Last Sunday, it looked like all families and young people from La Paz went to enjoy the city. Many of them to the stadium to watch the derby between the two local teams, Bolivar and Stronger. Some others to enjoy the city skyline from the scenic point and the children playground areas next to it. And the rest was walking, having an ice cream or going to the cinema in El Prado street, the local main street. One or two to get cards or coca leaves read by a witch. And to go back home, no worry, just catch a taxi, a minibus or, even better, one of the buses with a funny message on the windshield: 'Labios Mentirosos' (Treacherous Lips), 'Libre como el viento' (Free as the wind), 'Loquito' (Little Crazy), 'Tu y yo, Lucifer' (You and I, Lucifer), 'Amor' (Love), 'Suavecito' (Smoothly), 'Poderoso Bolivar' (Powerful Bolivar), etc.
The city has got its share of museums : about colonial lifestyle, textiles, religious and others that are less usual, where you can go if you want a change of scene, or to avoid the rain. The rainy season is coming early this year and after three thunderclaps you get completely wet unless you ran for cover in time.
The 'Coca Museum' shows the history of coca from prehistory to nowadays. It was used for religious rituals (to communicate with Gods and spirits), medical protocols (anesthetic) and nutritive purposes (its high content in some nutrients allows to complete the carbohydrates-based diet), what makes it one of the pillars of the indigenous culture even today. Under the Spanish colony it was first banished as 'diabolical' by the Inquisition, and a bit later miraculously freed of sin when the secular authorities, Phillip II at the front, realized that the indigenous people, submitted to 48 hours shifts, endured better the harsh work conditions when they were chewing coca leaves.
Not less interesting, the 'Museum of Music Instruments', is located in one of the better preserved streets of the old La Paz.

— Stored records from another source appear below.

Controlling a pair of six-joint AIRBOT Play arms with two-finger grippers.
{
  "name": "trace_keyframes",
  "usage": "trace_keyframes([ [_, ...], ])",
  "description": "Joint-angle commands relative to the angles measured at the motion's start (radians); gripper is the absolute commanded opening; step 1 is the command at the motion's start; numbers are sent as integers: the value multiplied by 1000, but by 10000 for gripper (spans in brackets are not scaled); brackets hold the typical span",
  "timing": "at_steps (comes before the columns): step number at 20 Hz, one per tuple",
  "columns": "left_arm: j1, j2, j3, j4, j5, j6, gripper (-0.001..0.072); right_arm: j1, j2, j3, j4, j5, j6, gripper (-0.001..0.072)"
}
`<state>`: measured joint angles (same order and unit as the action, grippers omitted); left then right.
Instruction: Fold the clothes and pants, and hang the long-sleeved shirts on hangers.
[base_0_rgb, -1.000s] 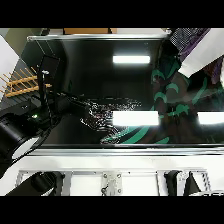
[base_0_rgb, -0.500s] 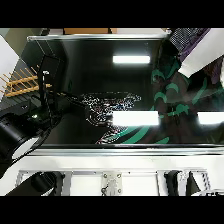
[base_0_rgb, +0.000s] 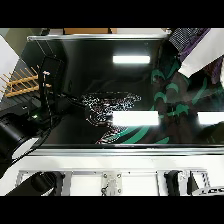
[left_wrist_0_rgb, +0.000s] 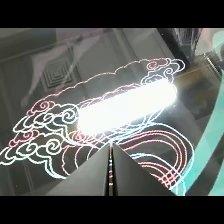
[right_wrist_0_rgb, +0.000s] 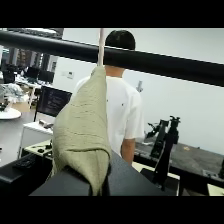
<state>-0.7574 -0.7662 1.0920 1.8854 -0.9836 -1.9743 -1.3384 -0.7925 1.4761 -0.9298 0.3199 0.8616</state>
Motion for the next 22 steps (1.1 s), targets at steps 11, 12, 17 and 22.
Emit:
trace_keyframes([
  [11,1,-1,0,0,0,-1,16,-286,-31,0,-1,243,212,22],
  [12,1,-1,0,0,0,-1,16,-286,-31,0,0,246,213,38],
  [17,1,-1,0,0,0,-1,16,-286,-14,0,189,115,212,662],
  [22,1,-1,0,0,0,0,16,-283,33,1,718,101,211,660],
])
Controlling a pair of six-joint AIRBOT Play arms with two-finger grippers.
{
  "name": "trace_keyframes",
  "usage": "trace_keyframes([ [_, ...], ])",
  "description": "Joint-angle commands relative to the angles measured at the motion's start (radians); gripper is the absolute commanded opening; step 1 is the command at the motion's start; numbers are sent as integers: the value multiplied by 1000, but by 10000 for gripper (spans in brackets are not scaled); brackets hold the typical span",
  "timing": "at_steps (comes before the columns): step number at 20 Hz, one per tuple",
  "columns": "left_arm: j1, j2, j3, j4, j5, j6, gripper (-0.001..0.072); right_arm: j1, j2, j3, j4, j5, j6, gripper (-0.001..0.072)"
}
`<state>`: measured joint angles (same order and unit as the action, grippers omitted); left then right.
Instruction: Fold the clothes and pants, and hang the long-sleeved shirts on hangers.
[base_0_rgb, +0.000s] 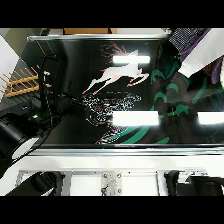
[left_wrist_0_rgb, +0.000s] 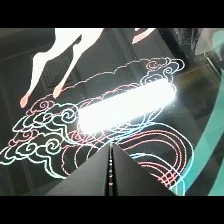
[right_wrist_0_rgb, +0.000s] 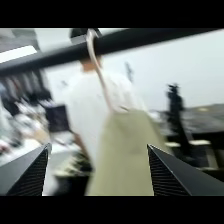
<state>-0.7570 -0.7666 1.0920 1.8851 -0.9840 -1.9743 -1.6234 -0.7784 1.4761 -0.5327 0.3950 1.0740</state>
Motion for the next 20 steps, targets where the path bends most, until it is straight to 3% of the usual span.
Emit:
trace_keyframes([
  [1,1,0,0,1,0,0,16,10,20,0,397,110,-5,659],
  [2,1,0,0,1,0,0,16,29,17,0,451,217,-9,659],
  [6,1,0,0,1,0,0,16,256,-37,-3,474,605,-240,657],
  [10,1,0,0,0,0,0,16,628,-140,-3,406,930,-286,654],
  [16,1,-1,0,-1,0,-1,16,1347,-177,-41,-123,975,-274,654],
  [20,1,-1,0,-2,0,-13,16,1683,-214,-155,-194,964,-274,654],
])
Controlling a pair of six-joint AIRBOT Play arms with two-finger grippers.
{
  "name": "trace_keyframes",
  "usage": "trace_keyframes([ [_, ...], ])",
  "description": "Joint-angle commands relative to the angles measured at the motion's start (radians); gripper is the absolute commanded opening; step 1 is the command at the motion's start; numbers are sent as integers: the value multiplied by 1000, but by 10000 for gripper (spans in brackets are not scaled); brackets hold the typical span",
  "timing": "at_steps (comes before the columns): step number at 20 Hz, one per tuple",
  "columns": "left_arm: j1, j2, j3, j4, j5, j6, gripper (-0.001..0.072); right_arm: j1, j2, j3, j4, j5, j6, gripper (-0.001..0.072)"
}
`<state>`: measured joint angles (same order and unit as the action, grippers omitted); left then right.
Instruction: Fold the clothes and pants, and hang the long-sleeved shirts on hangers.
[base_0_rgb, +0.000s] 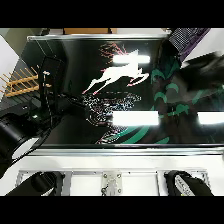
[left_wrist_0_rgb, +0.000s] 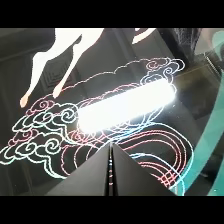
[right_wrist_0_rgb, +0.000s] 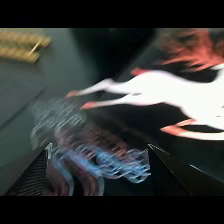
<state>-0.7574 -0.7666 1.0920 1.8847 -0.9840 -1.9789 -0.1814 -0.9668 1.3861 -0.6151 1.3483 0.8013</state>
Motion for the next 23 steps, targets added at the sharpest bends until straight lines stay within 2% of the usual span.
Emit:
trace_keyframes([
  [1,1,-1,0,-2,0,-8,16,297,-41,-97,-112,-2,-1,654],
  [5,1,0,0,-2,0,-8,16,435,-134,-166,-111,-3,-1,653],
  [6,1,0,0,-2,0,-8,16,448,-152,-166,-108,1,-1,575],
  [8,1,0,0,-2,0,-8,16,457,-178,-166,-100,4,-2,81],
  [9,1,0,0,-2,0,-8,16,457,-186,-166,-100,2,-2,12],
  [23,1,0,0,-1,0,-8,16,457,-214,-166,-100,3,-2,13],
])
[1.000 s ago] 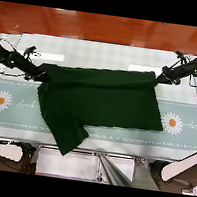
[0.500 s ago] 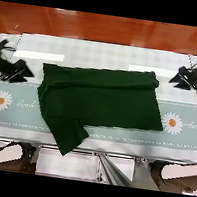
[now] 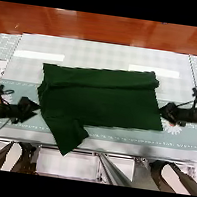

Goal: Fold the shirts.

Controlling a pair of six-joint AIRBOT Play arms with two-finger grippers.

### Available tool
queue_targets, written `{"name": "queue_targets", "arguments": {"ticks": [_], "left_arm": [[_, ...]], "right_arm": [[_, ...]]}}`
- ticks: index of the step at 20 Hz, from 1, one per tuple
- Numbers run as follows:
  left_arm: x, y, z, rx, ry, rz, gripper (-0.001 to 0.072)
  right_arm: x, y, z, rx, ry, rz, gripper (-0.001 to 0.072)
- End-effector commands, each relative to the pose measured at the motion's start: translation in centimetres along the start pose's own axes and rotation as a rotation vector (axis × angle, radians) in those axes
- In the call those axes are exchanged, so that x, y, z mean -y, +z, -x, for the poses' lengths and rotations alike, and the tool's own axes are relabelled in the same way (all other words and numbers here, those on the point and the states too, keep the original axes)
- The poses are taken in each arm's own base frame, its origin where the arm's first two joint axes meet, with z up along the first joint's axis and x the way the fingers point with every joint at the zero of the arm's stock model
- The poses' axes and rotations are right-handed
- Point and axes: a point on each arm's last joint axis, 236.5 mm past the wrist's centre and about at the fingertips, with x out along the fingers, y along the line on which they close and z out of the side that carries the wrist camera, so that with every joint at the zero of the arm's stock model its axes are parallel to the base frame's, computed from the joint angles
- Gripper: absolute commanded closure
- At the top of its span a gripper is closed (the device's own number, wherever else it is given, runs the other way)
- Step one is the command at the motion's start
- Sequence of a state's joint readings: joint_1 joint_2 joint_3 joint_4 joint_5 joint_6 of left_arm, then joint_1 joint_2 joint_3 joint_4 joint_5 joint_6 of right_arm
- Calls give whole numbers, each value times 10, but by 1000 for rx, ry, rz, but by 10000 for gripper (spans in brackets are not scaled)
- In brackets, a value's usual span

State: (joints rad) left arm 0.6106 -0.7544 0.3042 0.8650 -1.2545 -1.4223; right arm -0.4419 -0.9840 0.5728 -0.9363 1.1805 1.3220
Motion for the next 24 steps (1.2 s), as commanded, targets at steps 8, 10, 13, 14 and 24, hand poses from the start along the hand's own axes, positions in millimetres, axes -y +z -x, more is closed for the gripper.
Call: {"name": "queue_targets", "arguments": {"ticks": [8, 10, 13, 14, 24], "left_arm": [[-31, -63, -51, -260, 164, -4, 202], [-31, -62, -60, -256, 172, -24, 210], [-22, -58, -65, -238, 141, -91, 683], [-22, -61, -64, -253, 136, -115, 683], [-23, -64, -63, -267, 137, -119, 683]], "right_arm": [[-12, -25, -8, 35, 84, -7, 301], [-17, -23, -8, 44, 106, -17, 301], [6, -1, 10, 108, 11, -13, 301], [29, 13, 27, 150, -66, -41, 301], [96, -37, 4, -176, -56, -382, 298]]}}
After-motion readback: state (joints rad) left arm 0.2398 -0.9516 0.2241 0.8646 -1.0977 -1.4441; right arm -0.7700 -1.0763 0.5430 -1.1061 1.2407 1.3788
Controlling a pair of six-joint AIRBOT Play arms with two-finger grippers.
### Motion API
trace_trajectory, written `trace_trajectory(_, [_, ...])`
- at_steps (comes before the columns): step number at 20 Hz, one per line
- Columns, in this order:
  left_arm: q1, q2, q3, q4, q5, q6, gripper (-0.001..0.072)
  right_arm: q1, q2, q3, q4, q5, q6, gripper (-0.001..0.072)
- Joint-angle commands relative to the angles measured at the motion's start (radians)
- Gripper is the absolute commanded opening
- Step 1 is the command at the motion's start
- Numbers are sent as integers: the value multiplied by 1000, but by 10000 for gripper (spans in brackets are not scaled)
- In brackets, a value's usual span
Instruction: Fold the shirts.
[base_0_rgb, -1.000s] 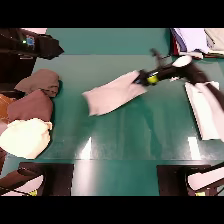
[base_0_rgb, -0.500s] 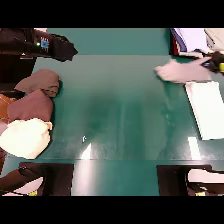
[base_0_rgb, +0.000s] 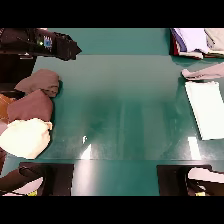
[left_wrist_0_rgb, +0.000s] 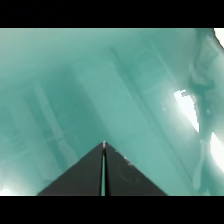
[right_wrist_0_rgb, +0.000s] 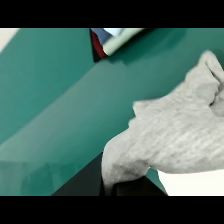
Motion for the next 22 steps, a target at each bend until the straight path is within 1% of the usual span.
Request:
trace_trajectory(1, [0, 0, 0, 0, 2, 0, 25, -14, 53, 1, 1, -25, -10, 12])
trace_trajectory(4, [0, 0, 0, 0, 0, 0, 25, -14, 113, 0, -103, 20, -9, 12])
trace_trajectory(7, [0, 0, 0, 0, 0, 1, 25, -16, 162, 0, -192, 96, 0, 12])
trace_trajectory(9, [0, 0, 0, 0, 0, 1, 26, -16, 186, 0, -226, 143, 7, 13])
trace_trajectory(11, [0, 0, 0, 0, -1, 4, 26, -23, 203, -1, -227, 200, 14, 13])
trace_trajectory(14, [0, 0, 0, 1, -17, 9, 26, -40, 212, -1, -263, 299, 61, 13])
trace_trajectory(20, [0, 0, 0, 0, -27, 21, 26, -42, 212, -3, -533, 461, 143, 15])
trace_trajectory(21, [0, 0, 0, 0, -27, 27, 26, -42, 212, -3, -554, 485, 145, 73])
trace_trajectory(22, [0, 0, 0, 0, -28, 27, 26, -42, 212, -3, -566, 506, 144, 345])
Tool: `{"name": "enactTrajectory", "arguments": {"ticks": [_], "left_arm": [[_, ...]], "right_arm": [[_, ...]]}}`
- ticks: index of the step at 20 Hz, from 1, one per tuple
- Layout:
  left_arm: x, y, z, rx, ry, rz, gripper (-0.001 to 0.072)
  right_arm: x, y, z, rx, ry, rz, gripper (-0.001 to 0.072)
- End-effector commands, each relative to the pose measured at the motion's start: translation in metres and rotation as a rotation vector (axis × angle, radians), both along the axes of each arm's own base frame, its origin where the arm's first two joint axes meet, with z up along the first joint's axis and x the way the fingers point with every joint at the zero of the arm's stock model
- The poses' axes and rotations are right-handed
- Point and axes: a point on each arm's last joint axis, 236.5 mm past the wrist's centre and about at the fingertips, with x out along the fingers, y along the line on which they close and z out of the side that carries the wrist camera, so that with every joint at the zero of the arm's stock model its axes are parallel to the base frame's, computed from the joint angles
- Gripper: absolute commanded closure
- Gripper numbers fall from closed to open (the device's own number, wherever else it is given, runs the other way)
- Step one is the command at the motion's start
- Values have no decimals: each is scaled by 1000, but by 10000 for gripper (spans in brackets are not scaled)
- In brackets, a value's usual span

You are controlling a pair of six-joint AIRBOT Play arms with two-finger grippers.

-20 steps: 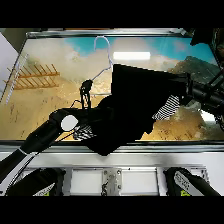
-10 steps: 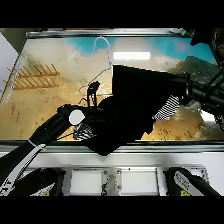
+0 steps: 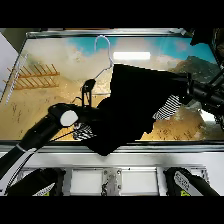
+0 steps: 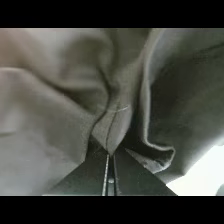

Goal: Fold the clothes and pants, and hang the long-sleeved shirts on hangers.

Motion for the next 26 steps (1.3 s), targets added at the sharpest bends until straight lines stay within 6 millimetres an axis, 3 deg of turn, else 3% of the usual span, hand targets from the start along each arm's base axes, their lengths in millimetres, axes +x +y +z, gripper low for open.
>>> {"name": "enactTrajectory", "arguments": {"ticks": [1, 3, 5, 8, 13, 19, 26], "left_arm": [[-2, 62, 14, 117, -10, 48, 692], [-6, 90, 22, 148, -2, 90, 691], [-5, 103, 31, 142, -14, 125, 691], [-3, 106, 31, 148, -25, 121, 691], [11, 100, 12, 159, 3, 127, 691], [28, 98, 20, 139, -60, 150, 691], [50, 133, 34, 136, -84, 239, 691]], "right_arm": [[-2, 0, 5, 15, 30, -4, 688], [-4, 1, 7, 22, 44, 0, 688], [-8, 3, 11, 20, 33, 2, 689], [-13, 5, 17, 31, 47, 9, 689], [-20, 4, 41, 97, 21, 9, 689], [-22, 0, 58, 175, 19, 14, 689], [-32, 5, 56, 172, 34, 64, 689]]}}
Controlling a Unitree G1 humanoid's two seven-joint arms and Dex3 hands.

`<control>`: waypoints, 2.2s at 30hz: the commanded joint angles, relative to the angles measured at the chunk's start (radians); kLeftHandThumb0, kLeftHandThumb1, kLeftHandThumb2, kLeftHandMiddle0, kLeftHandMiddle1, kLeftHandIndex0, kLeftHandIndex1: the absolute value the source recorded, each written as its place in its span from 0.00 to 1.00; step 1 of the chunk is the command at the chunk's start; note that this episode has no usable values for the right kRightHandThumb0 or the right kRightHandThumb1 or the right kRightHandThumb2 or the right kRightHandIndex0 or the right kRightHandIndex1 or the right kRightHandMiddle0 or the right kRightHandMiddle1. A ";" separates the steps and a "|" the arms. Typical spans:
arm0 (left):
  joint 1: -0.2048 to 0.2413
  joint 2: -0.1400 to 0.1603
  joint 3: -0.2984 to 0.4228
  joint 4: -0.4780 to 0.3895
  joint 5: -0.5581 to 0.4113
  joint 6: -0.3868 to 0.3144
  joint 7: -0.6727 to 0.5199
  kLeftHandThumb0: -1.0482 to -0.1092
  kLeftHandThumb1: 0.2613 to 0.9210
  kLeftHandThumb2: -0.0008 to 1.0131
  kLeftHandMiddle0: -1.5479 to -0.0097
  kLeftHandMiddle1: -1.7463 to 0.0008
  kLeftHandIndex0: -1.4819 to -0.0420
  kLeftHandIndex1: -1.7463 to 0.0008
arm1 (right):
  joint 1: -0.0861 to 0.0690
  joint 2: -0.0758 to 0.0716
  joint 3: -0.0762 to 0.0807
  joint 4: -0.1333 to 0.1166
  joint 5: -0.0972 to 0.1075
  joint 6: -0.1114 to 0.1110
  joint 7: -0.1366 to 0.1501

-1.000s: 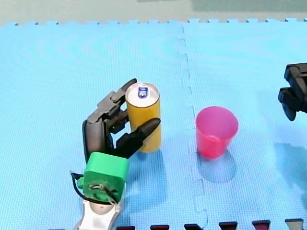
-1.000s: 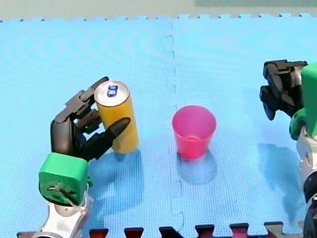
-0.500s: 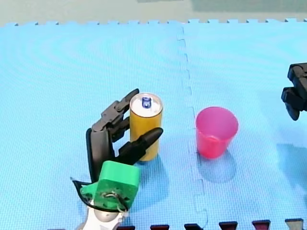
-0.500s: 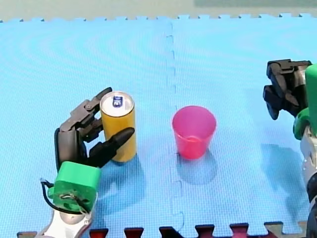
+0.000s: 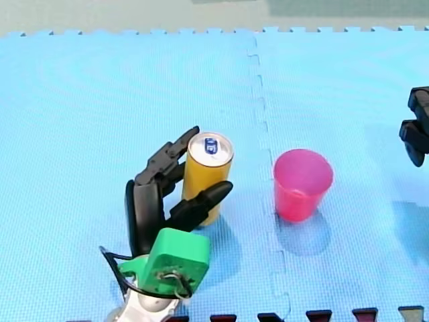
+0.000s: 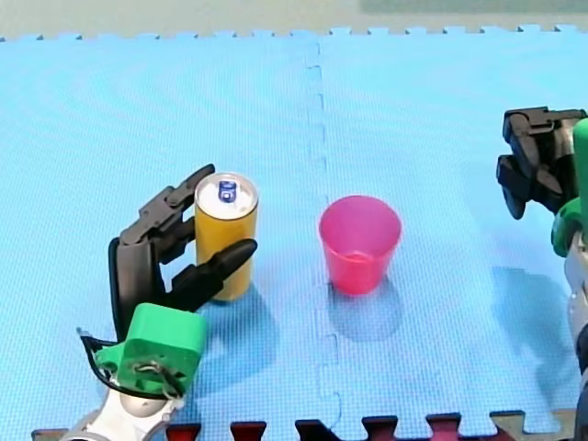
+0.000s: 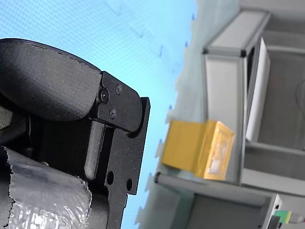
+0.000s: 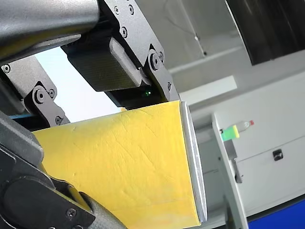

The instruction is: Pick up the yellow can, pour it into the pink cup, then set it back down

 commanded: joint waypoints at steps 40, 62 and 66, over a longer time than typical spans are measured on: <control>0.037 0.074 -0.118 0.022 0.202 0.147 0.227 0.53 0.75 0.00 0.30 1.00 0.36 1.00 | 0.000 -0.011 -0.001 -0.008 0.001 -0.007 0.009; -0.023 0.120 -0.317 0.073 0.418 0.327 0.574 0.00 0.91 0.02 0.87 1.00 0.89 1.00 | 0.000 -0.007 -0.004 -0.009 0.003 -0.011 0.008; -0.030 0.121 -0.337 0.078 0.404 0.336 0.578 0.00 0.96 0.03 0.89 1.00 0.91 1.00 | -0.001 -0.007 -0.003 -0.009 0.004 -0.010 0.006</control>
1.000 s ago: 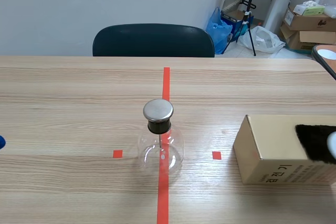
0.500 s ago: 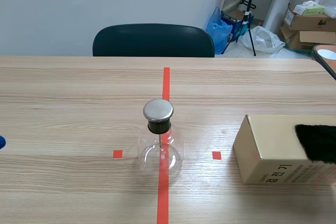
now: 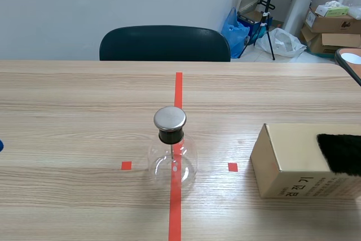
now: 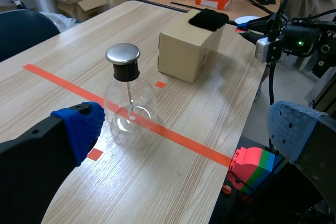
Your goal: Do the electroscope experiment
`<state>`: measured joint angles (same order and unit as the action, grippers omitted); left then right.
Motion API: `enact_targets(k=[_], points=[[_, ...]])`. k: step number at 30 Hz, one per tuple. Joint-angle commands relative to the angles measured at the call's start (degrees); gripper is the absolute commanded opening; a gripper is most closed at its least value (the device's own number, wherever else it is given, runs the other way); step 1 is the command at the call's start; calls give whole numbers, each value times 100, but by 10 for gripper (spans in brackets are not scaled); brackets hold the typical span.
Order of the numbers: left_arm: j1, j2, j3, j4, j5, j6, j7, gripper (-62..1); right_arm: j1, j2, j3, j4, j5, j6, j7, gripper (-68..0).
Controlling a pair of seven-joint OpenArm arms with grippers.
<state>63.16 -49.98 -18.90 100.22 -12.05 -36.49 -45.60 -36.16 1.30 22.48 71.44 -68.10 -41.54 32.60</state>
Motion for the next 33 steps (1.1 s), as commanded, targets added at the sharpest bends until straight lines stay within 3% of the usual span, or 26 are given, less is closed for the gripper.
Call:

Inside the museum, there are hundreds of surprising music instruments of all kinds : wind, stringed, percussion, indigenous, mestizo, criollo, foreign, for children, for adults, small, big, made out of condor feathers or chest, out of unconventionally carved wood, out of metal, out of ceramics, using turtle shells or 'quirquincho' skin, as well as a set of extravagant rattles. The best is that they allow you to play some of the instruments, if we can call 'playing' the hideous noise produced by a band of amateurs beating drums, blowing on flutes, hammering the keys of a pianola or trying to play a children's accordion. Juan Sebastian Bach and wife, the parakeets that live in the museum courtyard, go crazy with the noise and try to outstrip it with their own singing.